In any evaluation, decisions are made about how to handle certain data or analysis issues 
(e.g., non-response differentials, sampling weights, etc.). While there are some commonly accepted 
approaches in research and evaluation methodology, sometimes there are multiple approaches, and any 
could be acceptable. The evaluation team chose its approach in consultation with a panel of methodology 
experts before analyzing the data and seeing the results. However, in an effort to be both transparent and 
complete, each presentation of analyses is followed by a discussion of the sensitivity testing conducted to 
determine how robust the estimates are to specific changes in the analytic approach. These different 
specifications include: 



• Trimmed sample : The sample of students was trimmed back to equalize the actual 
response rates of the treatment and control groups prior to any subsampling of control 
non-respondents. Since the actual response rate of the treatment group was higher (75 
percent), in effect the “latest treatment group members to respond” were dropped from 
the sample until the treatment response rate matched the control group’s pre-subsample 
response rate of 53 percent. This approach differs from the primary analysis, where all 
observations were used even though a higher percentage of the treatment than the 
control group actually responded to outcome data collection. This sensitivity testing is 
designed to address whether the difference in response rates is adequately controlled 
for by non-response weighting of subsampled initial non-respondents. 
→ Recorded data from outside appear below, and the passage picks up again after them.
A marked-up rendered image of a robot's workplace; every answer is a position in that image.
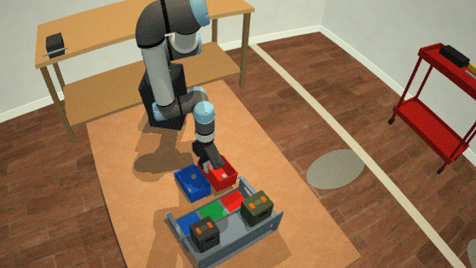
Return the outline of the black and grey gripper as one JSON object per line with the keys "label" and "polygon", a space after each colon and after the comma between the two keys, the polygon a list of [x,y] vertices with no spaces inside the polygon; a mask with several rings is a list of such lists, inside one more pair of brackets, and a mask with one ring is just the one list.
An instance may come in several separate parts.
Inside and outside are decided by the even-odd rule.
{"label": "black and grey gripper", "polygon": [[[196,142],[196,141],[197,141],[197,142]],[[201,147],[201,145],[210,145],[211,143],[213,143],[213,141],[214,141],[214,139],[213,139],[212,141],[208,142],[208,143],[202,143],[202,142],[200,142],[200,141],[198,141],[198,140],[196,139],[194,142],[192,142],[193,152],[196,154],[197,157],[199,157],[199,156],[201,157],[201,158],[199,158],[198,163],[199,163],[200,167],[201,167],[206,173],[209,172],[209,171],[208,171],[208,167],[207,167],[208,164],[209,164],[209,169],[210,169],[210,170],[212,170],[213,167],[212,167],[210,161],[208,160],[208,158],[207,158],[207,156],[206,156],[206,154],[205,154],[203,148]],[[197,151],[198,153],[197,153],[196,151]]]}

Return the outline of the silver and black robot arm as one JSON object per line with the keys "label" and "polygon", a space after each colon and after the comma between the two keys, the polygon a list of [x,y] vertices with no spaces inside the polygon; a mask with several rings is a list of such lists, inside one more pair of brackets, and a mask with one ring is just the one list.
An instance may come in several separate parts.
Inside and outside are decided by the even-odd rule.
{"label": "silver and black robot arm", "polygon": [[[136,24],[136,44],[145,61],[145,79],[154,93],[155,119],[160,121],[192,113],[195,136],[202,143],[215,137],[214,106],[199,86],[190,89],[187,95],[174,97],[171,82],[176,71],[171,61],[200,54],[202,42],[198,31],[209,24],[206,0],[154,1],[142,11]],[[165,37],[173,32],[173,36]],[[214,170],[225,166],[214,143],[201,147]]]}

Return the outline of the red bin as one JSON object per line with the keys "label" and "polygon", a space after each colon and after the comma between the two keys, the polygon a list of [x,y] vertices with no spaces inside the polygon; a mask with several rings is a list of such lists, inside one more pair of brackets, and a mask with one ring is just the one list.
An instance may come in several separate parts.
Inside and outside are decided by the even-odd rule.
{"label": "red bin", "polygon": [[[201,169],[203,174],[206,176],[207,180],[210,182],[212,187],[218,192],[222,189],[226,189],[231,185],[236,183],[238,172],[234,169],[234,167],[225,159],[223,155],[221,155],[223,161],[225,162],[225,166],[222,166],[220,169],[216,171],[212,168],[212,170],[208,167],[208,173],[206,173],[199,165],[198,167]],[[227,178],[222,179],[222,174],[225,173]],[[215,177],[216,176],[216,177]],[[222,179],[222,180],[221,180]],[[219,181],[220,180],[220,181]]]}

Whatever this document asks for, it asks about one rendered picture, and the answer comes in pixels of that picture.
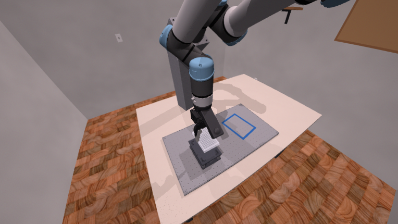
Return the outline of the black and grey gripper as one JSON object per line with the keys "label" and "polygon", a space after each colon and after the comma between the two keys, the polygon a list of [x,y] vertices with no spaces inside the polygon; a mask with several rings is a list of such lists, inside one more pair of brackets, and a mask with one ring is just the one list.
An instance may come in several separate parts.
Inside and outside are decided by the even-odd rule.
{"label": "black and grey gripper", "polygon": [[210,109],[212,106],[212,103],[207,107],[198,107],[194,104],[193,104],[193,106],[194,106],[194,108],[190,110],[190,113],[191,113],[191,119],[196,124],[193,127],[193,131],[194,131],[195,140],[196,140],[196,142],[198,142],[200,139],[200,134],[202,133],[201,129],[204,129],[206,127],[201,116],[200,116],[200,111]]}

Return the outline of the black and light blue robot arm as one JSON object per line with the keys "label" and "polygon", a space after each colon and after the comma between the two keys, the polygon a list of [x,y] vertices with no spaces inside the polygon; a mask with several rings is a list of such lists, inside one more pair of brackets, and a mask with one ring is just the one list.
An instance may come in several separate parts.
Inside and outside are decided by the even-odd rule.
{"label": "black and light blue robot arm", "polygon": [[[314,1],[317,0],[243,0],[230,8],[227,0],[184,0],[173,26],[164,28],[159,42],[190,67],[191,100],[198,107],[207,107],[213,102],[214,62],[193,43],[203,39],[208,26],[225,44],[233,46],[256,23],[294,3],[307,5]],[[201,110],[200,116],[212,139],[224,134],[211,108]]]}

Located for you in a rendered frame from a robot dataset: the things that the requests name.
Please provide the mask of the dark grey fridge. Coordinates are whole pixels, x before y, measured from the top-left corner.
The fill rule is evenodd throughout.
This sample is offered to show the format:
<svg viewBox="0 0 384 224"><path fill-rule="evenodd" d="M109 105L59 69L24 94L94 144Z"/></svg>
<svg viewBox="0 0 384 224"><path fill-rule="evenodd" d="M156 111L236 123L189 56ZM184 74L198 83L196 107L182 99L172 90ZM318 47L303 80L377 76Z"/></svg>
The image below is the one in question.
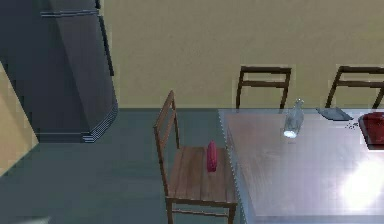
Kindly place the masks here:
<svg viewBox="0 0 384 224"><path fill-rule="evenodd" d="M100 9L95 0L0 0L0 63L42 143L94 143L117 116Z"/></svg>

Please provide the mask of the red clutch purse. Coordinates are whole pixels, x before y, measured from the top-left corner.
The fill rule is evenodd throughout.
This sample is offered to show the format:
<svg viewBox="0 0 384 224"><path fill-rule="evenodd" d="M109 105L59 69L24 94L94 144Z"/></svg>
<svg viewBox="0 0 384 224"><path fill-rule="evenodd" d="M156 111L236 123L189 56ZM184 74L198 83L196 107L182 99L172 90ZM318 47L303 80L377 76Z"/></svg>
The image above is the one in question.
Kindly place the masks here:
<svg viewBox="0 0 384 224"><path fill-rule="evenodd" d="M217 168L217 148L214 141L210 141L206 151L207 171L215 172Z"/></svg>

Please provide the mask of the clear glass bottle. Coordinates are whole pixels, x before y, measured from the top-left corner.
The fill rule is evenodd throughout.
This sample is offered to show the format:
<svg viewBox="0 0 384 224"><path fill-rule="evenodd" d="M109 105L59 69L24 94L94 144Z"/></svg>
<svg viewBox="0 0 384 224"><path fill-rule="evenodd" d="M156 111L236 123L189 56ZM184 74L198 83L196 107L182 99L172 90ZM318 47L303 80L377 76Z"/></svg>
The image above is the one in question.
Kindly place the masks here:
<svg viewBox="0 0 384 224"><path fill-rule="evenodd" d="M283 132L285 137L296 138L299 134L304 120L303 104L304 100L298 98L295 101L294 106L288 111Z"/></svg>

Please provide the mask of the red bowl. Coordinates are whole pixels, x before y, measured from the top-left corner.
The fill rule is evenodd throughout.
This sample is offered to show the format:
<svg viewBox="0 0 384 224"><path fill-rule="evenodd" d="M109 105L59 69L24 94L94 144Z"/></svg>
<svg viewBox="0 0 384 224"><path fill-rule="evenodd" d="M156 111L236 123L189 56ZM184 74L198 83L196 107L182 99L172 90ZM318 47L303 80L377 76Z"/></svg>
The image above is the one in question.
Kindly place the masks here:
<svg viewBox="0 0 384 224"><path fill-rule="evenodd" d="M384 112L364 114L359 127L369 150L384 150Z"/></svg>

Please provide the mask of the brown wooden slatted chair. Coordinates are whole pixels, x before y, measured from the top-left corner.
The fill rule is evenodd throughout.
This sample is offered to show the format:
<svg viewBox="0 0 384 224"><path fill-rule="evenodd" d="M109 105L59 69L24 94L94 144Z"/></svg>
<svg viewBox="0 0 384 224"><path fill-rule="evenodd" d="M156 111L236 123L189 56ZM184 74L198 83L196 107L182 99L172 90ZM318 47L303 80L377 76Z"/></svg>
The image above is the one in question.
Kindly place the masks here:
<svg viewBox="0 0 384 224"><path fill-rule="evenodd" d="M164 150L175 130L176 151L170 175L164 166ZM238 205L235 179L225 148L217 148L217 168L207 171L207 147L182 146L174 91L170 90L153 125L158 163L163 183L167 224L174 214L224 217L235 224Z"/></svg>

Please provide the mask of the dark brown wooden chair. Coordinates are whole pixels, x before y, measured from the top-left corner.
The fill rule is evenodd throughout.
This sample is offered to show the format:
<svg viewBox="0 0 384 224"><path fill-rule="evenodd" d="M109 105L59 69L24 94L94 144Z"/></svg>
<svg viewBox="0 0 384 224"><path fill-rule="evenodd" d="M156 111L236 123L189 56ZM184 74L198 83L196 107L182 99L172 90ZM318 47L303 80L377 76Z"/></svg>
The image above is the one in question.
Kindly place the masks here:
<svg viewBox="0 0 384 224"><path fill-rule="evenodd" d="M369 82L369 81L347 81L342 80L343 74L373 74L373 75L384 75L384 67L377 66L345 66L342 65L338 68L335 78L332 82L325 107L331 106L333 97L338 87L356 87L356 88L371 88L378 89L379 93L372 105L373 109L377 109L384 98L384 81L382 82Z"/></svg>
<svg viewBox="0 0 384 224"><path fill-rule="evenodd" d="M276 88L282 89L282 97L279 108L283 109L286 104L289 83L291 78L292 69L289 67L266 67L266 66L241 66L239 71L239 78L236 91L236 108L239 109L241 105L241 93L243 87L262 87L262 88ZM271 74L285 76L283 81L256 81L256 80L245 80L246 74Z"/></svg>

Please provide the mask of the grey flat tablet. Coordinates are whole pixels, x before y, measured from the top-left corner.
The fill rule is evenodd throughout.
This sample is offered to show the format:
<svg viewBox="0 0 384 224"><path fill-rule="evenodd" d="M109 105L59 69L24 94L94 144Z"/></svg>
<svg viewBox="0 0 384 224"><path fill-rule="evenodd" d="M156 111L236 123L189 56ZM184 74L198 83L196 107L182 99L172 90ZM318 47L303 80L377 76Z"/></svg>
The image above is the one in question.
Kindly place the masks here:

• Clustering on school currently attending: Robust standard errors are generated for the 
primary analysis by clustering on family units, which ensures that the analysis is 
sensitive to the potential correlation of error terms from students within the same 
family. The possibility that error terms are correlated at the school level is taken into 
account with an analysis that generates a different set of robust standard errors by 
clustering on the school each student is attending. This approach produces a more 
generalizable set of results, since different school choice programs are likely to 
generate different amounts and patterns of student clustering at the school level than 
the specific pattern observed in the DC OSP; however, that greater level of 
generalizability can come at the cost of study power and analytic efficiency in 
measuring the impacts from this particular Program, especially if large numbers of 
study participants are clustered in a small number of schools.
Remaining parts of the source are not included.